## Exercise details
Scan the records beneath this line for the line holding "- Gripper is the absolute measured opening" and the line holding "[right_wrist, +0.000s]", then transcribe exactly those two and all lines between.

--- Records shown ---

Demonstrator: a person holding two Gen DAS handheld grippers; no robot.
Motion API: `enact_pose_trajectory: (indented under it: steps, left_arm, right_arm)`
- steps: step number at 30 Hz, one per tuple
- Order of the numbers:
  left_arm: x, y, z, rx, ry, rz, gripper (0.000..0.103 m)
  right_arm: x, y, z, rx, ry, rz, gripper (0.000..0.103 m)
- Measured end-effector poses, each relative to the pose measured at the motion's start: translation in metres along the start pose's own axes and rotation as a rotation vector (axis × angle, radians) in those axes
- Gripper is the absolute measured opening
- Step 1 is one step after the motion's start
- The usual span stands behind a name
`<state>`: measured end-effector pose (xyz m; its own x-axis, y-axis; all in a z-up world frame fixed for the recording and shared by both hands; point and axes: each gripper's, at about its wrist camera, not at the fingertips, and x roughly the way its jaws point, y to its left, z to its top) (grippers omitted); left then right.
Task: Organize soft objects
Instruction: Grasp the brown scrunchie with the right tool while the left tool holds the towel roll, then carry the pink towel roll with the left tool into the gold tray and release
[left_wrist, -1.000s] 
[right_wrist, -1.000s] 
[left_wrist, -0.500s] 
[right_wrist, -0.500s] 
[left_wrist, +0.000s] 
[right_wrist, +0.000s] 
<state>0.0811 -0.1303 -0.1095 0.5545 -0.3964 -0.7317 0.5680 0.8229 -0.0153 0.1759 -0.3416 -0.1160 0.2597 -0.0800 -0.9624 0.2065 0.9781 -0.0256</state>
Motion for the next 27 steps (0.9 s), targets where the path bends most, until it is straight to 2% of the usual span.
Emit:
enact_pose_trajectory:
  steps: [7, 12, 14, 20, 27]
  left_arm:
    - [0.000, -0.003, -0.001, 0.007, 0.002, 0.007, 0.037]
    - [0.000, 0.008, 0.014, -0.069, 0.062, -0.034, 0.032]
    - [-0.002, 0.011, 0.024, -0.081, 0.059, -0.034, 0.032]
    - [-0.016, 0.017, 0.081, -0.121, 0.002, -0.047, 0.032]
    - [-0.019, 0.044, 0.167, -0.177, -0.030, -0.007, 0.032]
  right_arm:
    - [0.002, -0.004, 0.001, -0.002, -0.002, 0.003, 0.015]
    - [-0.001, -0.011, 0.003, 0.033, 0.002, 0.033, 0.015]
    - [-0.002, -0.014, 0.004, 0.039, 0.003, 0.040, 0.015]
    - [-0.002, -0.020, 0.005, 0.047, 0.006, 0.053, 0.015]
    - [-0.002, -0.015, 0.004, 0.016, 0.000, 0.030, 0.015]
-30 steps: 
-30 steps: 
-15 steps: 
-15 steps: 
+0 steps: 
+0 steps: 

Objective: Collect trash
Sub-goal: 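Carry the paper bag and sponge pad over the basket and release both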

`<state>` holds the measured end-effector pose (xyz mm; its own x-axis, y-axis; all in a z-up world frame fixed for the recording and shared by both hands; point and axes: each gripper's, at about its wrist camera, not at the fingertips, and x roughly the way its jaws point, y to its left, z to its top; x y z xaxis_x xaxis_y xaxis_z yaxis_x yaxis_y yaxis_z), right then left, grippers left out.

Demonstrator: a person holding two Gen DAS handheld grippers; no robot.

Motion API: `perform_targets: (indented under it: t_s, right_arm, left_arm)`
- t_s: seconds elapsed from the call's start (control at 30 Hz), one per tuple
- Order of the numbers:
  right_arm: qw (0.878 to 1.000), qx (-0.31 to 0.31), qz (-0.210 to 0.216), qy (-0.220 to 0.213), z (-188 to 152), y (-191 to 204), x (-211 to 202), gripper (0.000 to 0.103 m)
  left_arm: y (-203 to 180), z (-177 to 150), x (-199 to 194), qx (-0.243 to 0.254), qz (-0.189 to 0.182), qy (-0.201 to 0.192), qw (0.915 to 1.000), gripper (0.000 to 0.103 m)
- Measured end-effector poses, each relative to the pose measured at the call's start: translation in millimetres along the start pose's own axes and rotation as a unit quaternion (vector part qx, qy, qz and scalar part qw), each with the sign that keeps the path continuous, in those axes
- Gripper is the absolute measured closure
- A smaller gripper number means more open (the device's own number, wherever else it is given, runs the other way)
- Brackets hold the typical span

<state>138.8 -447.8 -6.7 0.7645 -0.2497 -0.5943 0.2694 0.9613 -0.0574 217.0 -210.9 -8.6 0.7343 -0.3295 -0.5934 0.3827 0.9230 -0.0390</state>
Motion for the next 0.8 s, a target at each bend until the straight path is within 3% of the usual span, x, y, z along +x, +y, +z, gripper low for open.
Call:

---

## Solved exercise
- Gripper is the absolute measured opening
- Step 1 is one step after the motion's start
- The usual span stands behind a name
`<state>`: measured end-effector pose (xyz m; its own x-axis, y-axis; all in a z-up world frame fixed for the recording and shared by both hands; point and axes: each gripper's, at about its wrist camera, not at the fingertips, and x roughly the way its jaws point, y to its left, z to its top) (grippers omitted); left then right.
Task: Organize soft objects
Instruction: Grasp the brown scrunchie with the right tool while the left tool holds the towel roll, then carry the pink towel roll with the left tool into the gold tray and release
[left_wrist, -1.000s] 
[right_wrist, -1.000s] 
[left_wrist, -0.500s] 
[right_wrist, -0.500s] 
[left_wrist, +0.000s] 
[right_wrist, +0.000s] 

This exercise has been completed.